We create the graph as a networkx DiGraph. In real project, you will likely have a method that transforms your graph to a DiGraph. We also give an attribute flow for every edge storing its flow value.

import flowpaths as fp
import networkx as nx

graph = nx.DiGraph()
graph.add_edge("s", "a", flow=6)
graph.add_edge("s", "b", flow=7)
graph.add_edge("a", "b", flow=2)
graph.add_edge("a", "c", flow=4)
graph.add_edge("b", "c", flow=9)
graph.add_edge("c", "d", flow=6)
graph.add_edge("c", "t", flow=7)
graph.add_edge("d", "t", flow=6)
We now create a Minimum Flow Decomposition solver with default settings, by specifying that the flow value of each edge is in the attribute flow of the edges. Note that MinFlowDecomp just creates the model. You need to call solve() to solve it.

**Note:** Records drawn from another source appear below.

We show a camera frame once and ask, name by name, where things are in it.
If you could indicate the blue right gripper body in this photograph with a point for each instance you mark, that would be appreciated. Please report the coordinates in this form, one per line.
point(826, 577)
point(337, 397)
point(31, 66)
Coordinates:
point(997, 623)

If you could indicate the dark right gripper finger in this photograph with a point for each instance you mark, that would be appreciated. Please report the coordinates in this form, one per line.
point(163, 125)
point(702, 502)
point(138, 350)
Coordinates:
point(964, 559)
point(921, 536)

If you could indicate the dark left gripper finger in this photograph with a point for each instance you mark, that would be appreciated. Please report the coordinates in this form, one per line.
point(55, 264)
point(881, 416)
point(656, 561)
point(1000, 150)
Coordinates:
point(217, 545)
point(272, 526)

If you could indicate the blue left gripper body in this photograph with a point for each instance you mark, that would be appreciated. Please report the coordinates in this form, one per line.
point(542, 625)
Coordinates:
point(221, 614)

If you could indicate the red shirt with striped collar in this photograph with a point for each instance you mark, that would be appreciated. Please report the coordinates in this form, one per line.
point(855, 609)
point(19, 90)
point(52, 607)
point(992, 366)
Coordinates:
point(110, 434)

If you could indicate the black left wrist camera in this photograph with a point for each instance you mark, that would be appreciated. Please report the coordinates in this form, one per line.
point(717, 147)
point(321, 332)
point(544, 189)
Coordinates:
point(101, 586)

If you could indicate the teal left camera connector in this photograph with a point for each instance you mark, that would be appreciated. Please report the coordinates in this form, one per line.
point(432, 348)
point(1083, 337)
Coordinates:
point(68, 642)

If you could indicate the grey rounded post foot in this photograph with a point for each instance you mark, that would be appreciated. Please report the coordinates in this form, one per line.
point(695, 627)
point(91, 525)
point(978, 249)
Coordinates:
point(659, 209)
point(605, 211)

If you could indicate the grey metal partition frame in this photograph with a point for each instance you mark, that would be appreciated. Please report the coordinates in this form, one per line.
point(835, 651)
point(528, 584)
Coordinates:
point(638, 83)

mfd_model = fp.MinFlowDecomp(graph, flow_attr="flow")
mfd_model.solve()

The model might not be solved because the MILP solver couldn’t do it in the time it had allocated, or other problems. Thus, you need to check if it was solved, and then get its solution. The solutoion of MinFlowDecomp is a tuple, where the first component is the list of paths (as lists of nodes), and the second component is a list of their corresponding weights.

if mfd_model.is_solved():
    solution = mfd_model.get_solution()
    print("Paths, weights", solution["paths"], solution["weights"])
    # [['s', 'b', 'c', 't'], ['s', 'a', 'c', 'd', 't'], ['s', 'a', 'b', 'c', 'd', 't']] [7, 4, 2]

3. References

There are several works on this problem, for example.

  1. Vatinlen, Benedicte, et al. Simple bounds and greedy algorithms for decomposing a flow into a minimal set of paths. European Journal of Operational Research 185.3 (2008): 1390-1401.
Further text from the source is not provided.